What AAP should learn from the failure of Tamil Manila Congress-Aditi Phadnis | New Delhi/BS

December 9, 2013 at 12:14 am

The year was 1996, the atmosphere not that different from today. Stung by several scams, including one that brought the Prime Minister’s Office under direct scrutiny, the PV Narasimha Rao government was on its last shred of credibility. The Harshad Mehta stock market scam broke towards the middle of Rao’s term – where an iconic stock market broker used ready forward deals and fake bank receipts to fund a bull run in the market that was almost entirely without substance.
Rao also used CBI to ‘find’ fictitious diaries alleging payments made to politicians and got CBI to file cases against them. The government (it was a minority government) also paid off the Jharkhand Mukti Morcha (JMM) to vote in its favour in a no-confidence motion. The Ram Mandir movement had already been launched by LK Advani.
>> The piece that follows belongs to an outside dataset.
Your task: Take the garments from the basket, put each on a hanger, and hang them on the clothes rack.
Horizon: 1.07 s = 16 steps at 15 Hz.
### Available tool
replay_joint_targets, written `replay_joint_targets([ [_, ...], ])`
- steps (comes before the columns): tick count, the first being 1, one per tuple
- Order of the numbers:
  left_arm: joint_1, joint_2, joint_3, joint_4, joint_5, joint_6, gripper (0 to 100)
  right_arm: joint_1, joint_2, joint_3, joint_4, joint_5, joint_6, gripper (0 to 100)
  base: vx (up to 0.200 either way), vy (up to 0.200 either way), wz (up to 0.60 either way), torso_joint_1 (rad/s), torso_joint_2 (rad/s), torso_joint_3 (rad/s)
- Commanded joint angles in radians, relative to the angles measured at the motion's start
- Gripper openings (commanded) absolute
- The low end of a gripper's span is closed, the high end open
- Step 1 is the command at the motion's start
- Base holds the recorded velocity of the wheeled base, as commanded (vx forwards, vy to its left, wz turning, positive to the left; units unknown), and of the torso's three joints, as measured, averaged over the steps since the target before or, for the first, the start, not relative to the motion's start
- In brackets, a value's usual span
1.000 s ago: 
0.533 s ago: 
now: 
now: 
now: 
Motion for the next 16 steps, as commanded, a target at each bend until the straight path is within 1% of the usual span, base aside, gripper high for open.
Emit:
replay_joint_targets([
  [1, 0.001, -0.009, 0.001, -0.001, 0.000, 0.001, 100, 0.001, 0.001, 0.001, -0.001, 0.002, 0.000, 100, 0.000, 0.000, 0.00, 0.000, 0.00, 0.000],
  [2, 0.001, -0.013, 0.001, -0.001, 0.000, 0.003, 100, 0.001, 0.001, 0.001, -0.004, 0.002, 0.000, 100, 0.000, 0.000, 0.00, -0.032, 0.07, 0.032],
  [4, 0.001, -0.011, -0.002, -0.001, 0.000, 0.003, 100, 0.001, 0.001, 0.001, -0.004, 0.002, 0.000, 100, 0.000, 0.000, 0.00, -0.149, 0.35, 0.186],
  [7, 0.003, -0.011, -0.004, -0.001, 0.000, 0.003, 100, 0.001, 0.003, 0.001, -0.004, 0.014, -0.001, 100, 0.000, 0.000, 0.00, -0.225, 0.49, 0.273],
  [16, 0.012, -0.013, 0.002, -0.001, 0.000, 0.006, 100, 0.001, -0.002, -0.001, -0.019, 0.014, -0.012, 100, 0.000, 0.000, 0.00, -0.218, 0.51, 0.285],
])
In other words, in an environment not unlike today, of loss of hope, innocence and Rao’s less than charismatic personality, the Congress decided to change partners in Tamil Nadu. The DMK was already an untouchable, having been cited in the Jain Commission as being responsible for Rajiv Gandhi’s assassination. So instead of going it alone on the state, the Congress approached another party that also had as many cases of corruption against it, the ADMK.
Angered by this, there was a rebellion in the Congress cadres in the state. One of the Congress’s most loyal stalwarts, GK Moopanar was virtually handed over the leadership of the movement. In the Congress headquarters in Chennai, cadres tore down portraits of Narasimha rao, stamped on them and urinated on them for pushing them into an alliance they did not want. The rallying cry was: back to Kamaraj rule, the era when austerity, clean politics and ideology had ruled.
In short it was a lot like the birth of the Aam Aadmi Party (AAP).
But what happened after that ?
P Chidambaram became the Finance Minister in two successive governments – one led by HD Deve Gowda and another by IK Gujral. In the 1996 assembly elections the party won 39 assembly seats and in the 1996 Lok Sabha elections, it seemed it had become a phenomenon that had come to stay, winning 20 out of 40 Lok Sabha seats from Tamil Nadu.
GK Moopanar’s own diffidence led him to turn down the prime ministership of the United Front government. This was a mistake. In the 1998 general election, the Tamil Maanila Congress got just three Lok Sabha seats. But the spark was still there. In the 2001 assembly elections, TMC managed as many as 23 assembly seats.
But Moopanar died in 2001. the party came unstuck and most of it went back to the Congress. Chidambaram fought and won the 2004 election as a Congress nominee. To this day he believes that it was a mistake to wind up the Tamil Maanila Congress.
There are many who believe the space for a set up like AAP is limited on the national scene. But it is worth studying the Tamil Maanila Congress to understand what not to do when launching a new party.